Journalists must be more vociferous in defending whistleblowers like Derek Pasquill, according to Andrew Gilligan.
“Leaks and whistleblowers are a mainstay of journalism, and one without which literally thousands of stories in the public interest could never have been told,” Gilligan writes in his Evening Standard column.
Pasquill, a civil servant in the Foreign Office, had been charged under the Official Secrets Act for leaking documents to journlists including Martin Bright of the New Statesman. All six charges against him were dropped yesterday.
The New Statesman is now calling for an inquiry.
Pasquill has walked free, but the same is not true of David Keogh and Leo O’Connor, who were sent to prison last summer after being convicted under the Official Secrets Act.

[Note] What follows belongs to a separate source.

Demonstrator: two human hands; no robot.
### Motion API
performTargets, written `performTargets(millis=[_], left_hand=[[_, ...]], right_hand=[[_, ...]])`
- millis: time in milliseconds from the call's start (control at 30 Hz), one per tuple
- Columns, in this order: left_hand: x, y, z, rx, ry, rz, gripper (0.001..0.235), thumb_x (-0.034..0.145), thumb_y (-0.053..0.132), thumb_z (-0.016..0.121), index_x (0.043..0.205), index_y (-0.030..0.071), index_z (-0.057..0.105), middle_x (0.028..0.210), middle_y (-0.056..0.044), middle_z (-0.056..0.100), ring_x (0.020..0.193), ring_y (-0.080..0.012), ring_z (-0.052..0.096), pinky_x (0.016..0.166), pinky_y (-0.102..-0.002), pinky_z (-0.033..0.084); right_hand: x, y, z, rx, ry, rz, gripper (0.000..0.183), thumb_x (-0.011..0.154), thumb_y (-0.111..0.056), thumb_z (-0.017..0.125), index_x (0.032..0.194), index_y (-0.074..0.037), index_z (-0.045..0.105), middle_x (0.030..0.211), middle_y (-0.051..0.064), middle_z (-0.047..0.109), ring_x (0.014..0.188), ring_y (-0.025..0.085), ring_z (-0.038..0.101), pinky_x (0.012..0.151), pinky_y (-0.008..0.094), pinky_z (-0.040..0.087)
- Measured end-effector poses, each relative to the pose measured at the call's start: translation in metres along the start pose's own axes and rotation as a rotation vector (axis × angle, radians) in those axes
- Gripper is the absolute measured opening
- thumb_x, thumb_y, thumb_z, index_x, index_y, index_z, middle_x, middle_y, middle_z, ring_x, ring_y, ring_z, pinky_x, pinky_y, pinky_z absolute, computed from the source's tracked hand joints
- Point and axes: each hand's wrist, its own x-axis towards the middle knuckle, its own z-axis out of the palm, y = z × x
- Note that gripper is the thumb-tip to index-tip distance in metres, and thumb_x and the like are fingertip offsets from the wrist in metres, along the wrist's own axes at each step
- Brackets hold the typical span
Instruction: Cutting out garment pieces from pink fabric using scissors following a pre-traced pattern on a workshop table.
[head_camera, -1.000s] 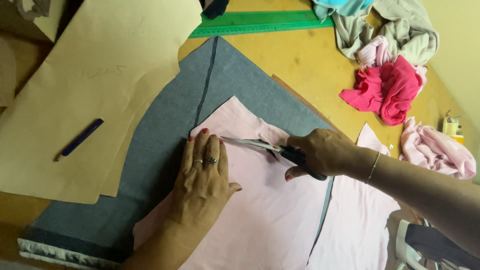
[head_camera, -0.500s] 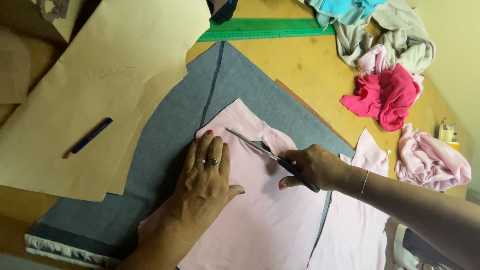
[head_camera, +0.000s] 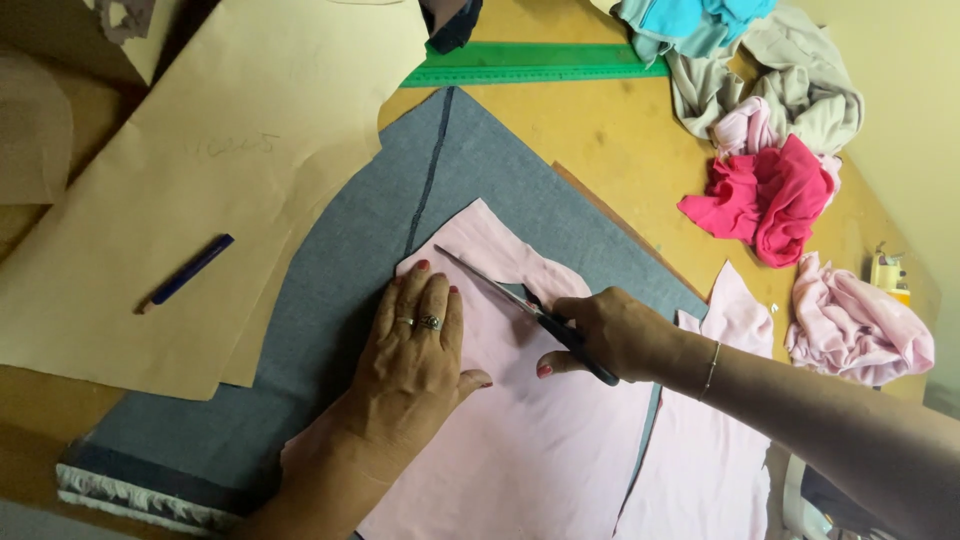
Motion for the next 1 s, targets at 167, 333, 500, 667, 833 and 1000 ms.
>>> performTargets(millis=[167,333,500,667,833,1000], left_hand=[[0.001,0.0,0.001,-0.02,0.008,-0.008,0.122,0.048,0.069,0.093,0.134,-0.007,0.052,0.134,-0.018,0.053,0.136,-0.037,0.051,0.122,-0.05,0.038],[0.001,0.0,-0.005,0.028,-0.008,0.004,0.119,0.054,0.072,0.089,0.135,-0.008,0.053,0.136,-0.02,0.054,0.139,-0.0376,0.051,0.122,-0.049,0.038],[0.0,-0.001,0.001,0.009,-0.026,0.001,0.123,0.048,0.075,0.09,0.134,-0.005,0.052,0.136,-0.02,0.053,0.139,-0.0378,0.049,0.121,-0.049,0.037],[0.001,0.0,-0.009,0.05,-0.042,0.031,0.114,0.056,0.073,0.086,0.134,-0.005,0.055,0.137,-0.02,0.054,0.139,-0.0367,0.05,0.122,-0.049,0.037],[0.018,0.014,-0.025,0.151,-0.103,0.09,0.095,0.061,0.063,0.084,0.13,0.004,0.058,0.132,-0.014,0.059,0.132,-0.0361,0.055,0.116,-0.054,0.041],[0.052,0.016,-0.004,0.036,-0.164,0.228,0.058,0.079,0.039,0.078,0.127,0.011,0.064,0.123,-0.01,0.066,0.122,-0.0289,0.057,0.111,-0.057,0.038]], right_hand=[[0.002,-0.022,-0.01,-0.019,-0.016,0.009,0.066,0.069,-0.074,0.08,0.084,-0.015,0.054,0.057,0.001,0.052,0.054,0.021,0.047,0.056,0.035,0.047],[0.009,-0.03,-0.01,-0.009,-0.005,0.039,0.065,0.068,-0.072,0.081,0.082,-0.015,0.054,0.058,0.001,0.054,0.056,0.019,0.044,0.055,0.035,0.045],[0.015,-0.006,-0.007,0.19,0.146,-0.059,0.048,0.07,-0.056,0.087,0.089,-0.016,0.07,0.054,0.002,0.055,0.052,0.019,0.039,0.05,0.033,0.038],[-0.01,0.03,-0.024,0.168,0.393,0.097,0.067,0.07,-0.058,0.085,0.115,-0.019,0.054,0.07,0.002,0.057,0.067,0.023,0.054,0.061,0.039,0.044],[-0.015,0.073,0.025,-0.032,0.579,0.107,0.065,0.076,-0.042,0.083,0.127,-0.016,0.055,0.091,0.016,0.076,0.077,0.044,0.07,0.061,0.053,0.052],[0.001,0.085,0.033,-0.073,0.451,0.293,0.056,0.078,-0.043,0.078,0.125,-0.024,0.054,0.073,0.018,0.071,0.067,0.045,0.068,0.058,0.054,0.05]])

“We need to cherish these people, and protect them. But the almost total lack of protest from the media about Keogh, O’Connor and Pasquill – classic political-embarrassment uses of the Official Secrets Act – has sent a clear message to potential future leakers: you’re on your own,” Gilligan argues.
Journalists are not immune from prosecution under the “stealth clampdown on unapproved official information” in recent years, Gilligan continues, noting the case of Sally Murrer, the Milton Keynes journalist who was arrested and charged last year after receiving information from a police source.
“If every journalist who allegedly received leaked information from the police were arrested, there wouldn’t be many of us left. Maybe that’s what is wanted,” writes Gilligan.